I am on day 6 of stimms and normally my dh does injections every night I have never done them but he got held up in a meeting at work so I have had to do them myself with no practice and they both went wrong

firstly fostimon, i broke the sterile water the wrong way so there was only 2/3rd left in to mix with the fostimon i did mix it all and inject ok will this be a problem if its not mixed with the full water?
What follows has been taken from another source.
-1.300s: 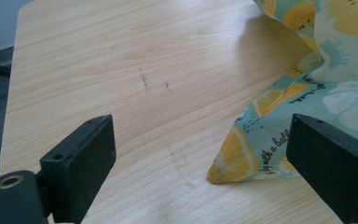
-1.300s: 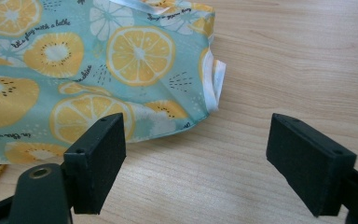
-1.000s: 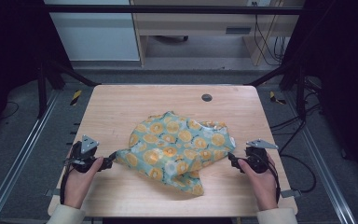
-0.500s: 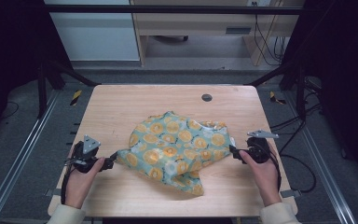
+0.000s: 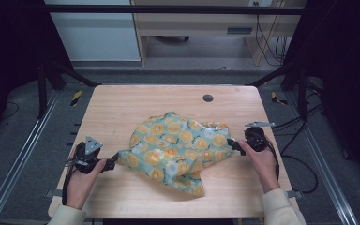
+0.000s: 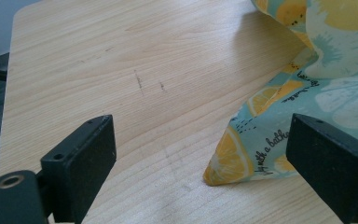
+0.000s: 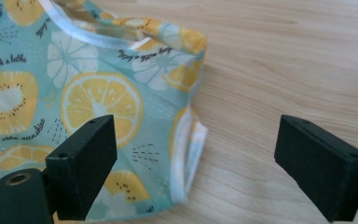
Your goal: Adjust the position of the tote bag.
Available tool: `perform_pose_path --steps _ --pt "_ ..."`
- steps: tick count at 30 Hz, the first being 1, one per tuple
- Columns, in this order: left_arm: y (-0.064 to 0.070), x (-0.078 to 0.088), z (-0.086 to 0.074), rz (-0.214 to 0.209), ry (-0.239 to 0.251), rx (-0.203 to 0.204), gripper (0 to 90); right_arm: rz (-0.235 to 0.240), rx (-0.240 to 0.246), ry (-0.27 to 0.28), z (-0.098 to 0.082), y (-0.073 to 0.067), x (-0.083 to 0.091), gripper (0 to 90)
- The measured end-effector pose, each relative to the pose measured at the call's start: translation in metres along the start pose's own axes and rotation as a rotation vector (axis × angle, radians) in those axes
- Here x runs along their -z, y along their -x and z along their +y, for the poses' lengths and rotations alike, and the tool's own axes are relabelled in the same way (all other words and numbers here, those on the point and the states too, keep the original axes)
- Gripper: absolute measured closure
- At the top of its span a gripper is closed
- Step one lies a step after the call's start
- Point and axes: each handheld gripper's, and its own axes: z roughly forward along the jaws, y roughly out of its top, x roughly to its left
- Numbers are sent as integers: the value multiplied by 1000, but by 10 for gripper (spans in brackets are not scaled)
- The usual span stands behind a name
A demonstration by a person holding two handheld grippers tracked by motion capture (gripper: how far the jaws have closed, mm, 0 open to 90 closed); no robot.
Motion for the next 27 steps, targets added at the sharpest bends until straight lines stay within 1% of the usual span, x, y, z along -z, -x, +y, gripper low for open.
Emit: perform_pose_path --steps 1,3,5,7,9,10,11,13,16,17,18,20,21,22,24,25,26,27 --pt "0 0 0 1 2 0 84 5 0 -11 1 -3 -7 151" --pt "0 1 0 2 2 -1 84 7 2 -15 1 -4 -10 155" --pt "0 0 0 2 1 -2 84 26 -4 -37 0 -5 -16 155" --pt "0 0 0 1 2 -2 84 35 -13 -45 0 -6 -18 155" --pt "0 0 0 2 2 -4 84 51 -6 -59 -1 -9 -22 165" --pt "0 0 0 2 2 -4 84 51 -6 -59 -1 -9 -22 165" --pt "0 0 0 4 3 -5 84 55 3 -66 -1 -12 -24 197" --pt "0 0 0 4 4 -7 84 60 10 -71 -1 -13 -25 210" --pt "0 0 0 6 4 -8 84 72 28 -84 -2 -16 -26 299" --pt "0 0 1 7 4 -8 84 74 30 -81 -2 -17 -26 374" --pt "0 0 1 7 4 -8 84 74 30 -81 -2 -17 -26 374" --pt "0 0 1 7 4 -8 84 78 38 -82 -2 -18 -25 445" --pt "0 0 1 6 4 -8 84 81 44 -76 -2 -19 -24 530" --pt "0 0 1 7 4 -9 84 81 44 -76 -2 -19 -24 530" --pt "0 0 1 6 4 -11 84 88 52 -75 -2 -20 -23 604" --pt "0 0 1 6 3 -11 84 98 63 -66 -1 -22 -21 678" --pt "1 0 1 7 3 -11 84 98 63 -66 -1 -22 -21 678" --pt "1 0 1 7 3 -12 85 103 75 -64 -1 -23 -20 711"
secondly and more importantly cetrotide - firstly I couldn't get all the mixture back into the syringe so i had to pump it back in and out a few times, which i am sure caused bubbles and then when i thought i got rid of all the air bubbles and was injecting i saw another air bubble and i heard a bubble sound as it was injected - is this a problem,? also there was a tiny pin prick of blood after i took the needle out (no blood now) just a little red lump and its itchy. I am worrying I have not done it properly as it says on the leaflet if there any blood discard the medicine and start with a new one but all the medicine had already been injected if that makes sense - any advice would be really appreciated as I am panicking 

xx


----------



## Tincancat (Mar 19, 2012)

Hi Harper 
I used to be a pharmacist.  Don't worry as long as the Fostimon was fully dissolved then not a problem.  As for cetrotide again don't worry a small bubble will not be a problem for that type of injection.  Larger bubbles just move upwards as you tip the barrel down to inject so the air bubble is the last thing to be injected and most likely just remained in the needle. 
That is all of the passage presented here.